Weird Summation

Nice Solution!

The last series can be also transformed to a telescoping series:

$\displaystyle \sum_{n=0}^{\infty} \frac{n2^n}{(n+2)!} = \sum_{n=0}^{\infty} \frac{(n+2-2)2^n}{(n+2)!} = \sum_{n=0}^{\infty} \frac{2^n}{(n+1)!} - \sum_{n=0}^{\infty} \frac{2^{n+1}}{(n+2)!}$

Telescoping to 1

You need to be more careful about this derivation! You write $\sum_{j=0}^\infty \frac{1}{3j+2} \; = \; \int_0^1 \frac{x}{1-x^3}\,dx \qquad \qquad \sum_{j=0}^\infty \frac{1}{3j+4} \; = \;\int_0^1 \frac{x^3}{1-x^3}\,dx$ and subtract the two to obtain your first result.

However, both of these "formulae" state that $\infty = \infty$ , since both series and both integrals diverge; subtracting the two "formulae", as you do, is meaningless (even though the end result is the correct answer!).

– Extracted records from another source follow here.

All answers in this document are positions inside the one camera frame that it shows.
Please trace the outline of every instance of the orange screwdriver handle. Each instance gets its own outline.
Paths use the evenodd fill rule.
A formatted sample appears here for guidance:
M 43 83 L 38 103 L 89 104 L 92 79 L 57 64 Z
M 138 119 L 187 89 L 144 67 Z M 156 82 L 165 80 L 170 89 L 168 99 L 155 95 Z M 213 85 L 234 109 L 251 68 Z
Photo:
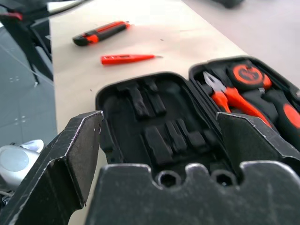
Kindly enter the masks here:
M 270 78 L 264 74 L 264 77 L 263 77 L 263 88 L 265 90 L 268 90 L 270 89 L 270 87 L 272 86 L 272 81 L 270 80 Z
M 236 88 L 228 88 L 225 91 L 225 95 L 228 99 L 229 105 L 236 107 L 238 109 L 241 109 L 243 113 L 255 116 L 260 119 L 262 119 L 270 128 L 271 124 L 268 122 L 268 120 L 265 118 L 265 116 L 253 105 L 251 105 L 249 102 L 247 102 L 238 92 Z
M 300 151 L 300 114 L 290 104 L 281 90 L 269 90 L 263 99 L 271 102 L 276 107 L 278 119 L 277 128 L 282 137 Z
M 219 108 L 222 111 L 225 111 L 227 113 L 231 113 L 231 111 L 228 107 L 227 97 L 225 96 L 225 94 L 222 91 L 215 91 L 212 94 L 211 98 L 216 103 L 216 105 L 219 106 Z
M 155 58 L 155 55 L 105 55 L 101 57 L 103 65 L 122 64 L 149 60 Z

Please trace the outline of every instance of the black chair leg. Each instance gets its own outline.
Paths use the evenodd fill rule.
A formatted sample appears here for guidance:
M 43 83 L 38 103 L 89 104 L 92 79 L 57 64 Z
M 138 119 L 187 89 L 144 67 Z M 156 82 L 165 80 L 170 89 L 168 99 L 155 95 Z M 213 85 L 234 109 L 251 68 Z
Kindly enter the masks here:
M 27 61 L 28 61 L 28 63 L 29 63 L 30 69 L 31 69 L 32 72 L 33 72 L 32 74 L 33 74 L 33 77 L 34 77 L 34 79 L 35 79 L 35 81 L 36 81 L 36 84 L 39 84 L 39 79 L 38 79 L 38 76 L 35 74 L 36 71 L 35 71 L 35 69 L 34 69 L 32 63 L 29 61 L 28 58 L 27 58 Z

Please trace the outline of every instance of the red screwdriver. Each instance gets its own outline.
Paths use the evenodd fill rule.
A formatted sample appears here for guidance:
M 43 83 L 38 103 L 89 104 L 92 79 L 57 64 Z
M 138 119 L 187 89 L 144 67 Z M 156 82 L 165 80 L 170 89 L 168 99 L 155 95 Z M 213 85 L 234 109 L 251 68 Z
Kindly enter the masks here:
M 159 55 L 105 55 L 101 57 L 101 62 L 103 65 L 112 65 L 112 64 L 123 64 L 131 62 L 139 62 L 143 60 L 149 60 L 153 58 L 162 58 Z

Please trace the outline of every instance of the wooden table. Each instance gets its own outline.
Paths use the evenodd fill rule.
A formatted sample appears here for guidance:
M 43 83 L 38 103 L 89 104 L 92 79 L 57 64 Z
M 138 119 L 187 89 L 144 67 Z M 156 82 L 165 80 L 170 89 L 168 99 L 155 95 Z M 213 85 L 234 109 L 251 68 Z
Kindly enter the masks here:
M 72 42 L 75 35 L 118 20 L 134 25 L 96 45 L 78 47 Z M 180 0 L 94 0 L 53 17 L 51 38 L 59 132 L 70 118 L 95 110 L 95 96 L 104 86 L 159 71 L 188 78 L 193 64 L 245 54 Z M 134 53 L 163 58 L 109 67 L 100 63 L 101 55 Z M 100 151 L 95 178 L 105 163 Z M 74 213 L 69 224 L 82 225 L 86 208 Z

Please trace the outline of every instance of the tool case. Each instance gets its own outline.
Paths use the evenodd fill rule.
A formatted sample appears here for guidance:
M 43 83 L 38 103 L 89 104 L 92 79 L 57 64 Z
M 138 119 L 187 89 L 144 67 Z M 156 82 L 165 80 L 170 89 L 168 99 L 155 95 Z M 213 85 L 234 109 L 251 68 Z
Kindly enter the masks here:
M 265 90 L 265 94 L 261 93 L 259 89 L 239 89 L 235 85 L 237 81 L 233 81 L 231 79 L 231 83 L 234 84 L 234 86 L 238 89 L 241 96 L 243 96 L 249 103 L 254 105 L 257 109 L 259 109 L 264 115 L 266 115 L 266 118 L 270 123 L 272 123 L 272 127 L 274 130 L 276 130 L 278 133 L 282 135 L 286 141 L 291 143 L 295 148 L 297 148 L 300 151 L 300 91 L 299 89 L 290 83 L 288 80 L 286 80 L 283 76 L 281 76 L 279 73 L 277 73 L 272 68 L 268 67 L 265 63 L 261 62 L 258 59 L 252 58 L 252 57 L 237 57 L 237 58 L 231 58 L 231 59 L 222 59 L 222 60 L 214 60 L 206 64 L 199 64 L 193 66 L 189 71 L 189 79 L 193 83 L 193 85 L 197 88 L 197 90 L 202 93 L 204 96 L 207 97 L 211 96 L 213 93 L 213 90 L 211 87 L 208 86 L 208 84 L 205 83 L 203 72 L 209 71 L 214 74 L 218 79 L 223 81 L 224 83 L 227 83 L 229 77 L 228 77 L 228 69 L 232 68 L 232 65 L 241 65 L 241 64 L 251 64 L 255 68 L 257 68 L 259 71 L 262 72 L 262 74 L 265 74 L 269 77 L 271 81 L 271 87 Z M 271 94 L 274 94 L 274 92 L 280 92 L 279 96 L 274 96 L 273 98 L 280 98 L 281 95 L 284 95 L 287 99 L 288 103 L 294 108 L 294 117 L 292 118 L 293 124 L 291 126 L 286 126 L 286 118 L 282 118 L 282 115 L 284 115 L 283 110 L 279 109 L 276 104 L 273 104 L 270 101 L 267 101 L 266 97 Z M 209 97 L 209 105 L 210 110 L 212 111 L 213 115 L 216 115 L 217 112 L 221 112 L 220 108 L 214 103 L 214 101 Z M 233 113 L 242 113 L 240 110 L 236 108 L 231 109 Z
M 97 94 L 109 165 L 86 225 L 298 224 L 300 152 L 260 118 L 220 112 L 204 83 L 203 71 L 244 61 L 299 112 L 298 88 L 246 56 L 192 66 L 189 81 L 161 72 Z
M 120 82 L 105 87 L 96 97 L 96 109 L 105 116 L 100 147 L 107 162 L 147 164 L 154 177 L 164 170 L 184 176 L 185 166 L 194 162 L 210 172 L 232 171 L 216 121 L 219 109 L 209 97 L 212 90 L 203 83 L 203 71 L 245 60 L 266 73 L 272 88 L 282 90 L 299 111 L 298 88 L 266 64 L 246 56 L 193 66 L 189 81 L 162 72 Z

Do your initial calculations with finite sums, and only take the limit later. Thus $\begin{array}{rcl} \displaystyle\sum_{j=0}^{N-1} \frac{1}{3j+2} & = &\displaystyle \int_0^1 \sum_{j=0}^{N-1} x^{3j+1}\,dx \; = \; \int_0^1 \frac{x(1 - x^{3N})}{1-x^3}\,dx \\ \displaystyle\sum_{j=0}^{N-1} \frac{1}{3j+4} & = &\displaystyle \int_0^1 \sum_{j=0}^{N-1} x^{3j+3}\,dx \; = \; \int_0^1 \frac{x^3(1-x^{3N})}{1-x^3}\,dx \end{array}$ These integrals are OK, since the factor of $1 - x^{3N}$ in the numerator cancels out the singularity at $x=1$ in the denominator in each case. We can now subtract these equations to deduce that $\sum_{j=0}^{N-1}\left(\frac{1}{3j+2} - \frac{1}{3j+4}\right) \; = \; \int_0^1 \frac{(x - x^3)(1 - x^{3N})}{1 - x^3}\,dx \; = \; \int_0^1 \frac{x(1+x)(1 - x^{3N})}{1 + x + x^2}\,dx$ This last integral contains no singularity at $x=1$ , and we can now let $N \to \infty$ to deduce that $\sum_{j=0}^{N-1}\left(\frac{1}{3j+2} - \frac{1}{3j+4}\right) \; = \; \int_0^1 \frac{x(1+x)}{1 + x + x^2}\,dx \; = \; 1 - \frac{\pi}{3\sqrt{3}} \;,$ and the rest of the result follows.